Both the leads were Romanian, both young and both gave all they had. Teodor Ilincai made his Covent Garden debut as Rodolfo in 2009, and his experience showed in his convincing assumption of the part. This is a voice with plenty of heft and italianità, marred at times by a tendency to hang on to a note rather too long; in ‘Che gelida manina’ his attack on ‘Cercar che giova’ left him a little exposed for the next lines, but this is a small fault when so much is right with a singer.

Anita Hartig was making her Royal Opera role début, after a considerable success at WNO. She looks perfect, her quiet phrasing in moments such as ‘Senza rancor’ was magical, and she acts with real conviction. The voice is quite hefty for a Mimì and when high up on the stave there is a tendency towards harshness, but this is still a lovely singer with a great future ahead.

Sonya Yoncheva was another ROH debutant as Musetta, and hers was the voice of the evening; it’s no surprise that she was an Operalia First Prize Winner. ‘Quando m’en vo’ especially revealed a luscious tone, ardent projection and elegant phrasing, and like the other two role debutants, she really can act.

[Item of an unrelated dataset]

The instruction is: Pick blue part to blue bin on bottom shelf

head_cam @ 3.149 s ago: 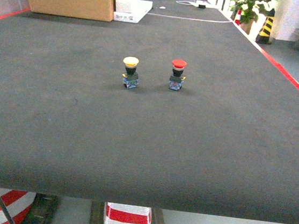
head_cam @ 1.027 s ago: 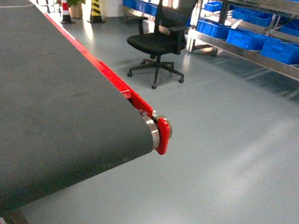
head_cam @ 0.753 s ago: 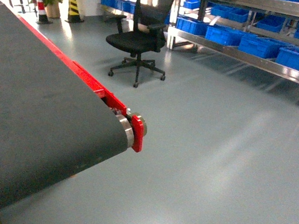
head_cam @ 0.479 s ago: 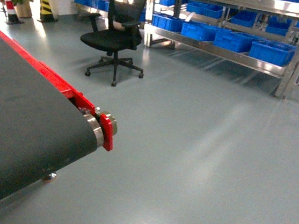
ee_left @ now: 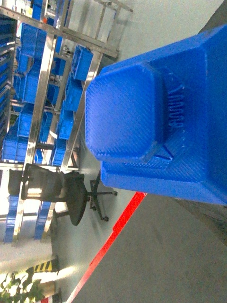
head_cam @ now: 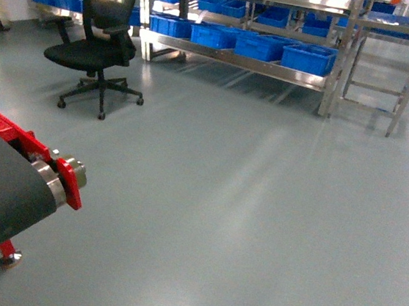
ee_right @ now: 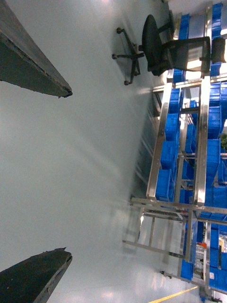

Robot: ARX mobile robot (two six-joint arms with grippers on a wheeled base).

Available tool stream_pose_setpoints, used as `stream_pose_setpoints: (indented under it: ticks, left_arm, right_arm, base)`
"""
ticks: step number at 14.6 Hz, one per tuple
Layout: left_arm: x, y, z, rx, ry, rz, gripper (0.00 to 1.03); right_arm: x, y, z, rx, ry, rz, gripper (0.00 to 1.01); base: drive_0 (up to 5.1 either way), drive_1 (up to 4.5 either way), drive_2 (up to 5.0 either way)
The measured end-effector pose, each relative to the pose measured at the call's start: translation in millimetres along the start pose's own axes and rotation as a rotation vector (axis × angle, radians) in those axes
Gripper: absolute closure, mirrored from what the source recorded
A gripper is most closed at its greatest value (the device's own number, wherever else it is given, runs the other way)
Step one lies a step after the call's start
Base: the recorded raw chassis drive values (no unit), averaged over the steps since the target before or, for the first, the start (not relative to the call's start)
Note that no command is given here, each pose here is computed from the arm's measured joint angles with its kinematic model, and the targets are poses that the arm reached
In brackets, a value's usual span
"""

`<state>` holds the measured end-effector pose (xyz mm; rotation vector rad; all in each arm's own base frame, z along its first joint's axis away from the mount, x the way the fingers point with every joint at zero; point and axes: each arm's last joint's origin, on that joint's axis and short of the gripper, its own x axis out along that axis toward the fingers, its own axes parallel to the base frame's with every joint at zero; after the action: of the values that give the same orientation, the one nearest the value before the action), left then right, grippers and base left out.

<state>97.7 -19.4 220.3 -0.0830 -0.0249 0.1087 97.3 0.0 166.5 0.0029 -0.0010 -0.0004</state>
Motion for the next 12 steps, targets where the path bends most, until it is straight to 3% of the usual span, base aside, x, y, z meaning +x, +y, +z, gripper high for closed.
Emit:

The supporting singers were nearly all similarly young and convincing; Alessio Arduini’s Schaunard , Gabriele Viviani’s Marcello and Marco Vinco’s Colline made for a very believable set of Bohemians, both vocally and dramatically, and both Jeremy White’s Benoît and William Robert Allenby’s Alcindoro made strong impressions.

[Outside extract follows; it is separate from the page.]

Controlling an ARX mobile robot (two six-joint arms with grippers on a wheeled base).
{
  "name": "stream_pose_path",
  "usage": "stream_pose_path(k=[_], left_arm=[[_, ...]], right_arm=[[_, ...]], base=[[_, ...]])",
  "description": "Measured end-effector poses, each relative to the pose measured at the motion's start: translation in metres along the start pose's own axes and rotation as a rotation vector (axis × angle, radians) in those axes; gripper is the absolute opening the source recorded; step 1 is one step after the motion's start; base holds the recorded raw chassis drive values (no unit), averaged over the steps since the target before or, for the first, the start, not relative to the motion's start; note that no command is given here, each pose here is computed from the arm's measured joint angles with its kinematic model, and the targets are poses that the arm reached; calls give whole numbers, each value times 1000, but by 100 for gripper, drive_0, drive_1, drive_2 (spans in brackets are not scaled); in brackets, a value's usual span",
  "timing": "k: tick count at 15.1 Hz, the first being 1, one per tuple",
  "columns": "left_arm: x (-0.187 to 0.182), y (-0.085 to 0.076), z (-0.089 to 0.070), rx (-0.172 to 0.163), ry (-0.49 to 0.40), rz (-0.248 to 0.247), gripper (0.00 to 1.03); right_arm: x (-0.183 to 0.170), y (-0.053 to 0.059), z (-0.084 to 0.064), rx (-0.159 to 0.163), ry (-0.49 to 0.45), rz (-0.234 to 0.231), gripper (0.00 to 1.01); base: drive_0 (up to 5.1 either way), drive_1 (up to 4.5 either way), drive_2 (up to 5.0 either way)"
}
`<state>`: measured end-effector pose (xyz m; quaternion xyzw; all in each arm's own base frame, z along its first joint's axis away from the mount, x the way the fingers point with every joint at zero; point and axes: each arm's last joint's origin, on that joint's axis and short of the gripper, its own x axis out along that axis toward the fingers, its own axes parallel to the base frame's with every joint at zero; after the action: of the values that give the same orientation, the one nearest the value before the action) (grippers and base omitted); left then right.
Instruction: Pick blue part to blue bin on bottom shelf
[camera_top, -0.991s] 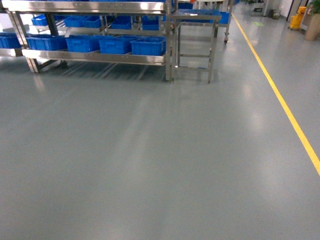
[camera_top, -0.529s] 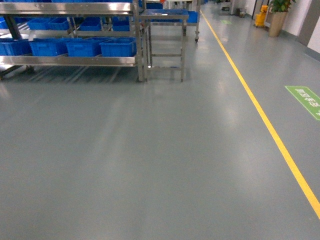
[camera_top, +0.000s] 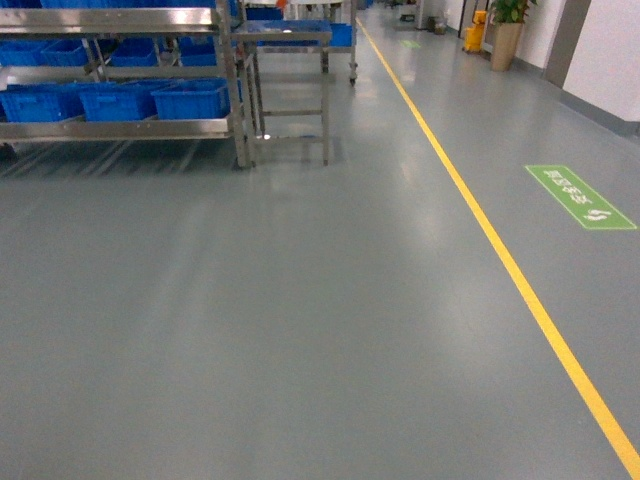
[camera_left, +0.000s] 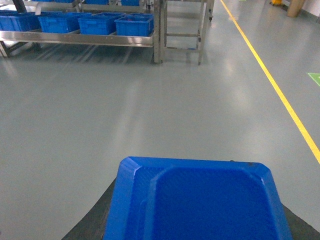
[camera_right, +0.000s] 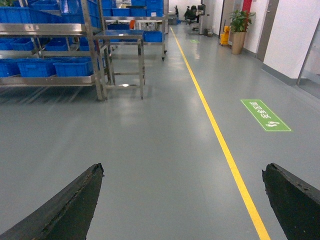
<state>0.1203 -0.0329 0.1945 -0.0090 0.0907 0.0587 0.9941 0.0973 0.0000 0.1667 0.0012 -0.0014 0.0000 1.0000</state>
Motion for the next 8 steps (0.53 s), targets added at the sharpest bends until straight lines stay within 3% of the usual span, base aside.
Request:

There was another debutant in the pit the shape of Alexander Joel, a British conductor who has held distinguished posts in various German opera houses and in Vienna; this showed in his sold grasp of the music’s structure and his supportive phrasing, and he coaxed wonderfully supple playing from the orchestra.

The naturalistic production is well known, most of us having seen it many times, but it still brings tears at the right moments, and it still looks achingly beautiful or depressingly seedy, as required. One day soon the ROH will surely have to replace it with something directed by someone who has never liked opera, can’t see the point of Puccini and who will festoon the stage with eviscerated mules and compel Rodolfo to castrate himself whilst singing ‘O soave Fanciulla’ – but in the meantime, this one runs until March 12th.